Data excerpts
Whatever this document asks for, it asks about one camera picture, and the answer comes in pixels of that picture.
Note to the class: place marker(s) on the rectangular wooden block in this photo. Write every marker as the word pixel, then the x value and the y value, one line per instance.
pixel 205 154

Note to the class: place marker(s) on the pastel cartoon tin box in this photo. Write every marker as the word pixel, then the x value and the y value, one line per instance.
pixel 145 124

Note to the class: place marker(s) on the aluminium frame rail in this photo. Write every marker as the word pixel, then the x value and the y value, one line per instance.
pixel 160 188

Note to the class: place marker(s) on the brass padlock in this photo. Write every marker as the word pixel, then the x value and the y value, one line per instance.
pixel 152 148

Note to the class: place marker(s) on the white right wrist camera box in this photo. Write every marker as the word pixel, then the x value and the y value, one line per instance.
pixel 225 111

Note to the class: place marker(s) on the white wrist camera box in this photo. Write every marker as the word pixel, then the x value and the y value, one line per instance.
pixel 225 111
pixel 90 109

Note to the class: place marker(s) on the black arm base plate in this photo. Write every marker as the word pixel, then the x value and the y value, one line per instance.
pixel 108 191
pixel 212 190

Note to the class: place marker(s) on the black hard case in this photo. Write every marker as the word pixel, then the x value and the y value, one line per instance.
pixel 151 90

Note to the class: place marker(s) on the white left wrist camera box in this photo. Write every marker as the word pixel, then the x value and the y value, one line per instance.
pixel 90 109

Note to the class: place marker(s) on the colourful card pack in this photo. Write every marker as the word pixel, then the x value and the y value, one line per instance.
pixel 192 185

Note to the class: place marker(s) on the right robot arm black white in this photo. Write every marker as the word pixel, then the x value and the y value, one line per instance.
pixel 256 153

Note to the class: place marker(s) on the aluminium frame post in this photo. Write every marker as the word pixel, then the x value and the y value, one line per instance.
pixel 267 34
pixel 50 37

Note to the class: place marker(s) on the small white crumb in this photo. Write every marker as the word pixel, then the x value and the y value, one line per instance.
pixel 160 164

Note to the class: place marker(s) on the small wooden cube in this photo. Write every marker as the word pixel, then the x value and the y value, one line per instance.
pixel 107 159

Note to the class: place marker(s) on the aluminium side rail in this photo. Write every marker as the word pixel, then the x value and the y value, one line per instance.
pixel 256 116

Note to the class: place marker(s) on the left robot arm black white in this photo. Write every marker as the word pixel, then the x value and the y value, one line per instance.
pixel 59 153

-- What you have to do --
Please set down each entry again, word for word.

-- Response area --
Whatever this document asks for, it asks about one camera picture, and the answer comes in pixels of that picture.
Note to the class: place marker(s) on the rectangular wooden block in this photo. Write every marker as the word pixel, then the x value and the y value, one line per instance.
pixel 205 154

Note to the class: place marker(s) on the pastel cartoon tin box in this photo. Write every marker as the word pixel, then the x value and the y value, one line per instance.
pixel 145 124

Note to the class: place marker(s) on the aluminium frame rail in this photo. Write every marker as the word pixel, then the x value and the y value, one line per instance.
pixel 160 188

Note to the class: place marker(s) on the brass padlock in this photo. Write every marker as the word pixel, then the x value and the y value, one line per instance.
pixel 152 148

Note to the class: place marker(s) on the white right wrist camera box in this photo. Write every marker as the word pixel, then the x value and the y value, one line per instance.
pixel 225 111

Note to the class: place marker(s) on the white wrist camera box in this photo. Write every marker as the word pixel, then the x value and the y value, one line per instance.
pixel 225 111
pixel 90 109

Note to the class: place marker(s) on the black arm base plate in this photo. Write every marker as the word pixel, then the x value and the y value, one line per instance.
pixel 108 191
pixel 212 190

Note to the class: place marker(s) on the black hard case in this photo. Write every marker as the word pixel, then the x value and the y value, one line per instance.
pixel 151 90

Note to the class: place marker(s) on the white left wrist camera box in this photo. Write every marker as the word pixel, then the x value and the y value, one line per instance.
pixel 90 109

Note to the class: place marker(s) on the colourful card pack in this photo. Write every marker as the word pixel, then the x value and the y value, one line per instance.
pixel 192 185

Note to the class: place marker(s) on the right robot arm black white in this photo. Write every marker as the word pixel, then the x value and the y value, one line per instance.
pixel 256 153

Note to the class: place marker(s) on the aluminium frame post in this photo. Write every marker as the word pixel, then the x value and the y value, one line per instance.
pixel 267 34
pixel 50 37

Note to the class: place marker(s) on the small white crumb in this photo. Write every marker as the word pixel, then the x value and the y value, one line per instance.
pixel 160 164

Note to the class: place marker(s) on the small wooden cube in this photo. Write every marker as the word pixel, then the x value and the y value, one line per instance.
pixel 107 159

Note to the class: place marker(s) on the aluminium side rail in this photo. Write every marker as the word pixel, then the x value and the y value, one line per instance.
pixel 256 116

Note to the class: place marker(s) on the left robot arm black white in this photo. Write every marker as the word pixel, then the x value and the y value, one line per instance.
pixel 59 153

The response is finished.